Technically, Uber saw itself as supplying a service to the drivers for a fee, as opposed to paying them as workers, and this was reflected in its contracts with the drivers. The Supreme Court rejected this in 2021, ruling that despite these contracts, the practical nature of the working relationship here meant that Uber itself was providing services to the passengers and using the drivers as workers to this end.

 

Several factors were considered in reaching this judgement, including the following:

 

  • Uber controls the earnings of the drivers. Fares are fixed for each trip, as are Uber’s cut and any deductions or alterations that need to be made.

  • Uber sets the terms and conditions by which its drivers must abide.
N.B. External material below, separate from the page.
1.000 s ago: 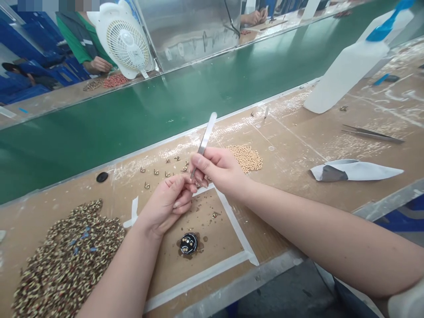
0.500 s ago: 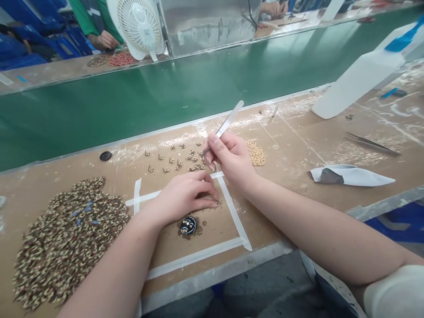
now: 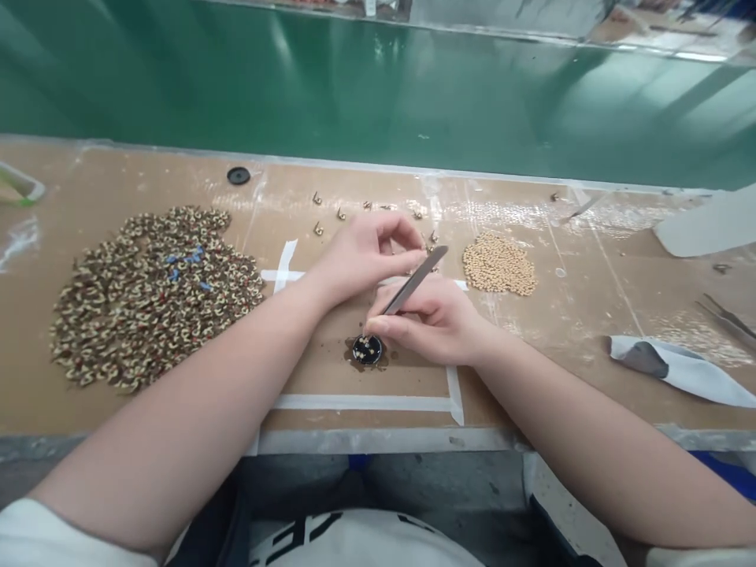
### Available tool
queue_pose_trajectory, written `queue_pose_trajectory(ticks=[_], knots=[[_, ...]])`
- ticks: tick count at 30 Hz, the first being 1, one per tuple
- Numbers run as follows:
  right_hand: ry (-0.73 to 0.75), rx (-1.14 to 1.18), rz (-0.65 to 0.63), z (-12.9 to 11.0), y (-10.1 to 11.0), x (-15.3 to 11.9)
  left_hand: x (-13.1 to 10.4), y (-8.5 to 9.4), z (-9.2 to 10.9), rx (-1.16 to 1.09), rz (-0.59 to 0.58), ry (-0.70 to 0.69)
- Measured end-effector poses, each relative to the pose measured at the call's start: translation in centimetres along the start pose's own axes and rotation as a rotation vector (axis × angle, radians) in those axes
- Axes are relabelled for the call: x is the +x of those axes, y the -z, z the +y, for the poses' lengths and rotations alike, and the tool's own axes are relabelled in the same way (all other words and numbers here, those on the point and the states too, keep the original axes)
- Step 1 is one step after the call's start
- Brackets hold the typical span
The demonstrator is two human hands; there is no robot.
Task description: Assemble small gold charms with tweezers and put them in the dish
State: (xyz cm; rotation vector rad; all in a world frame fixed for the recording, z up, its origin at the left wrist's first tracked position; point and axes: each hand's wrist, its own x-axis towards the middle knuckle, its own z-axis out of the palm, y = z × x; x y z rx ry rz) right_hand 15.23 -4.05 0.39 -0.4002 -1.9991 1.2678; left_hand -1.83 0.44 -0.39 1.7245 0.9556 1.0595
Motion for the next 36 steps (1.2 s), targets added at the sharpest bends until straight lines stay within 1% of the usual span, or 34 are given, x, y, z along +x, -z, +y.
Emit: queue_pose_trajectory(ticks=[2, 5, 7, 9, 13, 17, 20, 26, 31, 33, 36], knots=[[-0.085, -0.041, -0.040, 0.2, -0.2, -0.1, 0.2, -0.2, -0.5, -0.116, 0.070, -0.011], [-0.162, -0.060, -0.105, 0.4, -0.2, -0.2, 0.1, -0.7, -0.6, -0.258, 0.062, 0.033], [-0.181, -0.047, -0.135, 0.4, -0.2, -0.1, -0.1, -0.9, -0.3, -0.301, 0.054, 0.057], [-0.187, -0.035, -0.152, 0.5, -0.1, -0.1, -0.1, -1.0, -0.1, -0.321, 0.073, 0.065], [-0.156, -0.045, -0.172, 0.7, 0.0, -0.2, 0.0, -1.1, 0.0, -0.322, 0.090, 0.077], [-0.094, -0.082, -0.184, 0.8, 0.1, -0.3, 0.1, -1.1, -0.3, -0.325, 0.039, 0.067], [-0.085, -0.084, -0.200, 0.8, 0.1, -0.3, 0.1, -1.0, -0.3, -0.335, 0.015, 0.041], [-0.090, -0.086, -0.226, 0.7, 0.1, -0.2, 0.4, -0.7, -0.3, -0.218, 0.066, 0.047], [-0.071, -0.095, -0.230, 0.6, 0.1, -0.2, 0.3, -0.6, -0.4, -0.262, 0.043, 0.009], [-0.058, -0.093, -0.223, 0.7, 0.1, -0.2, 0.1, -0.7, 0.0, -0.277, 0.032, 0.025], [-0.045, -0.104, -0.216, 0.8, 0.2, -0.2, -0.2, -0.6, 0.5, -0.266, 0.031, 0.104]])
  • Drivers are not free to accept or reject jobs without being liable for a penalty, such as a temporary suspension. There are also restrictions on how much information is given to the driver before they accept a job, for example the destination.
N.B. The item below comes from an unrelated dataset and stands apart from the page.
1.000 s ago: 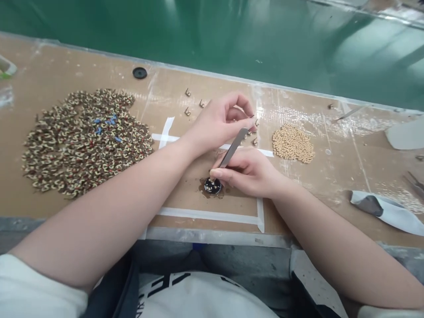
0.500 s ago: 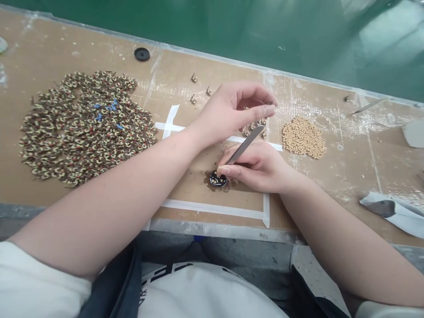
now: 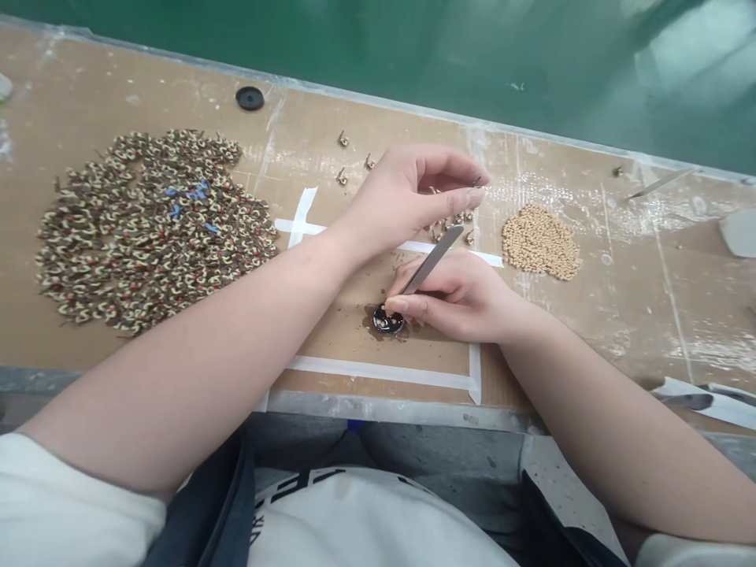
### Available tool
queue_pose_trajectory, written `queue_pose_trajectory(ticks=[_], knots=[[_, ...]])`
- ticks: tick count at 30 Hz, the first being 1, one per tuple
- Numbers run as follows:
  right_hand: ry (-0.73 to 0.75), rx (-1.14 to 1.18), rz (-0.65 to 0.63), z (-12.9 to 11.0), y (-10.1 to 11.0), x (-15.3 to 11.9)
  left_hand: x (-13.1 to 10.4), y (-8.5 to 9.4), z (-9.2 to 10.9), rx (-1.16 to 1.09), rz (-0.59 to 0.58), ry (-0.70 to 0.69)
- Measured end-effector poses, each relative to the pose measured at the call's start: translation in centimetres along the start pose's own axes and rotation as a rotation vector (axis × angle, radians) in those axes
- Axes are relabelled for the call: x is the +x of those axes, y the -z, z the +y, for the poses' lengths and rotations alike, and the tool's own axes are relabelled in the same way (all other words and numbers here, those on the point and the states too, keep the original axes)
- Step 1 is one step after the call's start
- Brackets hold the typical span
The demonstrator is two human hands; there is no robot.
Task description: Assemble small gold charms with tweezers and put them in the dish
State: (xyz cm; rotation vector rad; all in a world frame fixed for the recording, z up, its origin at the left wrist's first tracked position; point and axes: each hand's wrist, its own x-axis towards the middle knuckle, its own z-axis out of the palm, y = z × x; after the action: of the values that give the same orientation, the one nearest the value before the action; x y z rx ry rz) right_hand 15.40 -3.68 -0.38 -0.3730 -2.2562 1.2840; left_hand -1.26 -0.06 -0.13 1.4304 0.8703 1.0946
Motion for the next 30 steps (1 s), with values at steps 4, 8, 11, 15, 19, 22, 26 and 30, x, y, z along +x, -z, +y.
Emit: queue_pose_trajectory(ticks=[4, 8, 11, 15, 19, 22, 26, 30], knots=[[0.005, -0.005, -0.010, 0.0, 0.0, 0.0, 0.0, 0.1, 0.1, 0.013, 0.026, 0.058], [-0.034, 0.061, 0.010, -0.2, 0.0, -0.1, 0.2, 0.2, -0.5, 0.010, 0.005, -0.013], [-0.110, 0.271, 0.145, -0.1, 0.1, -0.2, 0.2, 0.2, -0.8, -0.053, -0.006, -0.065], [-0.156, 0.561, 0.324, 0.1, 0.3, 0.2, 0.3, 0.1, -0.5, -0.080, 0.026, 0.007], [-0.152, 0.746, 0.412, 0.3, 0.7, 0.8, 0.3, 0.1, -0.1, -0.075, 0.080, 0.078], [-0.151, 0.801, 0.446, 0.3, 0.9, 1.0, 0.2, 0.2, 0.0, -0.089, 0.075, 0.120], [-0.166, 0.797, 0.464, 0.4, 0.9, 0.8, 0.2, 0.2, 0.1, -0.067, 0.073, 0.148], [-0.248, 0.629, 0.335, 0.2, 0.6, 0.3, 0.3, 0.1, -0.3, -0.043, 0.086, 0.125]])
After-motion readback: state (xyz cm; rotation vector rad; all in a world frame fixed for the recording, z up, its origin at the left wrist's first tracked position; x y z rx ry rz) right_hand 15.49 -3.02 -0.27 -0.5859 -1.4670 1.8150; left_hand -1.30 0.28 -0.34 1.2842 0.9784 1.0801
  • There is also a large degree of control over how the drivers work. Uber sets the route, monitors performance through a star-rating system and deals with all matters relating to client complaints.

 

Consequently, Uber drivers are now deemed to be workers under UK employment law –  and so entitled to the relevant rights and protections that come with this – for the duration of the time that they have the Uber app active to accept trips. 

 

The Supreme Court also made references to the level of control that Uber exercises over its drivers. Whether these drivers were also employees was not under discussion, however it is arguable that the control element of an employment relationship may well have been said to exist here. What is clear, however, is that the drivers were dependent on Uber for work.

 

5. What does this mean going forward?

 

Clearly, the Supreme Court’s decision in Uber has set a precedent for how gig economy working will be viewed from now on. Aside from the potential pay-outs due to the cohort of drivers who brought the initial claim (backdated minimum wage and missed holiday pay), Uber itself has had to make changes to its agreements with drivers and must now treat them as workers. 

 

In terms of the wider gig economy, the ramifications of the Uber decision are a step in the right direction for the more than five million people who rely on it for income. Although it has not reclassified them all as workers overnight, the questions that have been raised, coupled with the answers given by the Supreme Court, suggest that there is a strong desire to guarantee their rights and protections as far as possible.

 

The government had already begun to address the issues of gig working when the Taylor Review of modern working practices was commissioned in 2017. Here it was recommended that they introduce a new employment law status for ‘dependent contractors’. This would strengthen the positions of people who work via such platforms as Uber or Deliveroo, giving them more rights than self-employed independent contractors (as well as sick pay), but still less than traditional employees. Such a change would still offer a degree of flexibility for workers and companies who require it.

 

For many who feel that the current framework has enabled big companies to take advantage of workers, it is hoped that the Supreme Court has given legislators the proverbial kick up the backside when it comes to formally clarifying who is working for who in the eyes of the law.